• [WHAT IS NEEDED]: In the entries that follow, the lines from the one with "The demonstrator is" through the one with "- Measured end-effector" are the ones to write out, exactly and with both ends included. Nothing else should appear.

• [SOURCE DATA]:
▬▬▬▬▬▬▬▬▬▬
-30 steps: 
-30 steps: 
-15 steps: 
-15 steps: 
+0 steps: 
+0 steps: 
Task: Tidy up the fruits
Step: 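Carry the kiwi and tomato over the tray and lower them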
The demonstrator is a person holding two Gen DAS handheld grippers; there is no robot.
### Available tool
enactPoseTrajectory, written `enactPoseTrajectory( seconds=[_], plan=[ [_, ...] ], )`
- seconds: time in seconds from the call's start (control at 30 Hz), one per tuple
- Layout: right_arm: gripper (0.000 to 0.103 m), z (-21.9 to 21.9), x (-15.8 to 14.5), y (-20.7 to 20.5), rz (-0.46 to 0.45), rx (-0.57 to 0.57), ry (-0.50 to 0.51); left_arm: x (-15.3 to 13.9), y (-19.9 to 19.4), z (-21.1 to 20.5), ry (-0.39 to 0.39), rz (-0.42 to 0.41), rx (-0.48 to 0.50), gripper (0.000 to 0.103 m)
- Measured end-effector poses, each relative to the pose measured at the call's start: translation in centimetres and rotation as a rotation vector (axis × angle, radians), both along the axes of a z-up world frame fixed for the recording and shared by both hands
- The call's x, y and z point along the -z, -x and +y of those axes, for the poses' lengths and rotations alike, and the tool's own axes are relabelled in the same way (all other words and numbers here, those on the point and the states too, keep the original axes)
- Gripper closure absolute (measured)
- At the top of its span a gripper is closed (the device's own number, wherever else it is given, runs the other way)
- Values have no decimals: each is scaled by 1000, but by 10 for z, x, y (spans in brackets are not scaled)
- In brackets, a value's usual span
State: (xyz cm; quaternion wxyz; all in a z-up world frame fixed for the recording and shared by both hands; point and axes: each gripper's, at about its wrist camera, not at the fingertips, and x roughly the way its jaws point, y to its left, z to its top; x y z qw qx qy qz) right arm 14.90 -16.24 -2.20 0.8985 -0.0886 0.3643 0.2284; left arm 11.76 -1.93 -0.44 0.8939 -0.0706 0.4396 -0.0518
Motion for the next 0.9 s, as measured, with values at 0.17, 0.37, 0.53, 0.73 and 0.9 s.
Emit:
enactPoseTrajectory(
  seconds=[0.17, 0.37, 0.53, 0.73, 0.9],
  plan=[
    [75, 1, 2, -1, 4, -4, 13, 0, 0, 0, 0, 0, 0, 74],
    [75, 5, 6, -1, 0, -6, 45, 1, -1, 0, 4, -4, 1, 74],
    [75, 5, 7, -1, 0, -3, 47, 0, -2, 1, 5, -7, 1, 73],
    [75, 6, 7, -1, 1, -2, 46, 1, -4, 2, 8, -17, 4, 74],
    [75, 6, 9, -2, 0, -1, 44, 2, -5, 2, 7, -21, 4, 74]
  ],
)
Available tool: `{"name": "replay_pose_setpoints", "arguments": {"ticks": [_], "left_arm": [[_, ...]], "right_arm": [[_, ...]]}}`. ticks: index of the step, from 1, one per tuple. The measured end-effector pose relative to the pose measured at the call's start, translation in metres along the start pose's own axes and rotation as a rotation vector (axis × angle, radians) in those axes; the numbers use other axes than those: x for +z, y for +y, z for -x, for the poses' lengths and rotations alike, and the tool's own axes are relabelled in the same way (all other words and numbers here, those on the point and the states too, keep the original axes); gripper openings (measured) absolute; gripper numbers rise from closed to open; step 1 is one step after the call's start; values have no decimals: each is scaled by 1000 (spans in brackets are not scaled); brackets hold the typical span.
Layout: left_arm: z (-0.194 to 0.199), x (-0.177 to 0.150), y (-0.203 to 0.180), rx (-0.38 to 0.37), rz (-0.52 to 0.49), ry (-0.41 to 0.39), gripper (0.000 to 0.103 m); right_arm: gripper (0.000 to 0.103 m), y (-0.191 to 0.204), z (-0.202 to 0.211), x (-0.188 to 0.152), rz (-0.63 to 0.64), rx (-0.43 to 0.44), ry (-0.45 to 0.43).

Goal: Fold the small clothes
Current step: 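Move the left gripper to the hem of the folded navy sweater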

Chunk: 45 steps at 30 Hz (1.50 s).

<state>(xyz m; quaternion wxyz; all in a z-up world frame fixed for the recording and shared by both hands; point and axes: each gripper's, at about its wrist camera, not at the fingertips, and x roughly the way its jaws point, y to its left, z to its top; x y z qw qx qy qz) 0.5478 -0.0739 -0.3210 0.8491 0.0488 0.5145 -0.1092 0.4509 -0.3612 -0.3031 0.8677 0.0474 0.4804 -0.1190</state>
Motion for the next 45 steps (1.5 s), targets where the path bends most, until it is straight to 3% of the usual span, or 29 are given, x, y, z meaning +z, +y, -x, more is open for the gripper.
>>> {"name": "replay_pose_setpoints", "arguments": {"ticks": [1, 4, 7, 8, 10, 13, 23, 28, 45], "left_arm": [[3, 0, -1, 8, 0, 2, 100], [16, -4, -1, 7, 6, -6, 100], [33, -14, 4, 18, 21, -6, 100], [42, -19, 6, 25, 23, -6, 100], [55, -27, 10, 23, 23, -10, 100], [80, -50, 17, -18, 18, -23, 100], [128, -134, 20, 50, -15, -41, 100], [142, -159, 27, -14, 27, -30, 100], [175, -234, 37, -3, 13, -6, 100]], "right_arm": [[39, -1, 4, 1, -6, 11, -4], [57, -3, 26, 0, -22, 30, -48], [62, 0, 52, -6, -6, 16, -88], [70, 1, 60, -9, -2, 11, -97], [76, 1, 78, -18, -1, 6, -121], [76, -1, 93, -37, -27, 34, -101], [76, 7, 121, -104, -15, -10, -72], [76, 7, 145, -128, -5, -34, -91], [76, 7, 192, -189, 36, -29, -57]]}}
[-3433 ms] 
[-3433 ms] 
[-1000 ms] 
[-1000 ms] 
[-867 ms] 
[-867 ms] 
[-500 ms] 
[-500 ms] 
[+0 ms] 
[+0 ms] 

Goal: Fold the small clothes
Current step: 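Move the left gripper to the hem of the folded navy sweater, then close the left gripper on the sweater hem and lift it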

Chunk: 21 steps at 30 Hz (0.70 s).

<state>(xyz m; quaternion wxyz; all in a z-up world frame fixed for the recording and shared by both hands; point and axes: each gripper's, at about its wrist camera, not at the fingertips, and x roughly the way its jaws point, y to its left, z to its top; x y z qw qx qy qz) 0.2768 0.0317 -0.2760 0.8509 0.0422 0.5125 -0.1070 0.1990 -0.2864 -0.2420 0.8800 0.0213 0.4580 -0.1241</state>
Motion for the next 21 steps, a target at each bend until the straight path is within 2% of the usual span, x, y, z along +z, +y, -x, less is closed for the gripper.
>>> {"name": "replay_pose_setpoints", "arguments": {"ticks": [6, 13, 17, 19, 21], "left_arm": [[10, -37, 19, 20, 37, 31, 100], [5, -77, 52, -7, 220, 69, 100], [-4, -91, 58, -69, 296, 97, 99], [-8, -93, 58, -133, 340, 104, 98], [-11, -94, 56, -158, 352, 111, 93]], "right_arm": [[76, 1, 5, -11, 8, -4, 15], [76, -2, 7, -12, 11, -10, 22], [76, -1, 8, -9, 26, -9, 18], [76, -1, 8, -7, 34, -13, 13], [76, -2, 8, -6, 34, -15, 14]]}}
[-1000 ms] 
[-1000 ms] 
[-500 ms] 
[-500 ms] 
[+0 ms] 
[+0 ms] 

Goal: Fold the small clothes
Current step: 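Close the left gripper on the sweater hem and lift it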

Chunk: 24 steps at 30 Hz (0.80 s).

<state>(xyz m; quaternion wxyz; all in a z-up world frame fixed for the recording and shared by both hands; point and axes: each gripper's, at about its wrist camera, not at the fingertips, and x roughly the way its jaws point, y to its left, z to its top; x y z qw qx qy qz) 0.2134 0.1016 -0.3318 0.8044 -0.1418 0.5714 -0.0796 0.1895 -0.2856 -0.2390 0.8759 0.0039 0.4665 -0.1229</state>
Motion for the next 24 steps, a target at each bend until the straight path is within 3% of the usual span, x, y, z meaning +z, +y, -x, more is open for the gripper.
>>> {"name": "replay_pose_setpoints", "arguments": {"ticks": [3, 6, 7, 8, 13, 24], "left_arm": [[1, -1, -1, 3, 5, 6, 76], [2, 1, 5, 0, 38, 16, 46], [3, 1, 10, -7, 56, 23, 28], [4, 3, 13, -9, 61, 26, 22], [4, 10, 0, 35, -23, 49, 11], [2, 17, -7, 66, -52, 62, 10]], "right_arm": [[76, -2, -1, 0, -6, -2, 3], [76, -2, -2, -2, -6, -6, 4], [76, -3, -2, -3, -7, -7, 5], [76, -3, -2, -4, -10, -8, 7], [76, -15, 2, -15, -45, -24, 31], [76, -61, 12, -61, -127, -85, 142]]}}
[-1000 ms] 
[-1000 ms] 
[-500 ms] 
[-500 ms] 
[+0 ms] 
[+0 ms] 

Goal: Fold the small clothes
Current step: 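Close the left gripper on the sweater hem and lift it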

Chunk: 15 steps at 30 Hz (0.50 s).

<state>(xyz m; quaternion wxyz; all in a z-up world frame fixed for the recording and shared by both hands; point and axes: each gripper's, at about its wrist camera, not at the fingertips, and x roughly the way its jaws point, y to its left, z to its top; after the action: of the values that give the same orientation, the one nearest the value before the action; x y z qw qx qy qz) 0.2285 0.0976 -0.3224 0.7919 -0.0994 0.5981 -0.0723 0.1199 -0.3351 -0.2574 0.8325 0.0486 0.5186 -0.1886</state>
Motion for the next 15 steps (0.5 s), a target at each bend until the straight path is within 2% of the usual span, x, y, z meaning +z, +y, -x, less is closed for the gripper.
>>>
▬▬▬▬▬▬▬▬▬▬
• [EXERCISE SOLUTION]:
The demonstrator is a person holding two Gen DAS handheld grippers; there is no robot.
### Available tool
enactPoseTrajectory, written `enactPoseTrajectory( seconds=[_], plan=[ [_, ...] ], )`
- seconds: time in seconds from the call's start (control at 30 Hz), one per tuple
- Layout: right_arm: gripper (0.000 to 0.103 m), z (-21.9 to 21.9), x (-15.8 to 14.5), y (-20.7 to 20.5), rz (-0.46 to 0.45), rx (-0.57 to 0.57), ry (-0.50 to 0.51); left_arm: x (-15.3 to 13.9), y (-19.9 to 19.4), z (-21.1 to 20.5), ry (-0.39 to 0.39), rz (-0.42 to 0.41), rx (-0.48 to 0.50), gripper (0.000 to 0.103 m)
- Measured end-effector poses, each relative to the pose measured at the call's start: translation in centimetres and rotation as a rotation vector (axis × angle, radians), both along the axes of a z-up world frame fixed for the recording and shared by both hands

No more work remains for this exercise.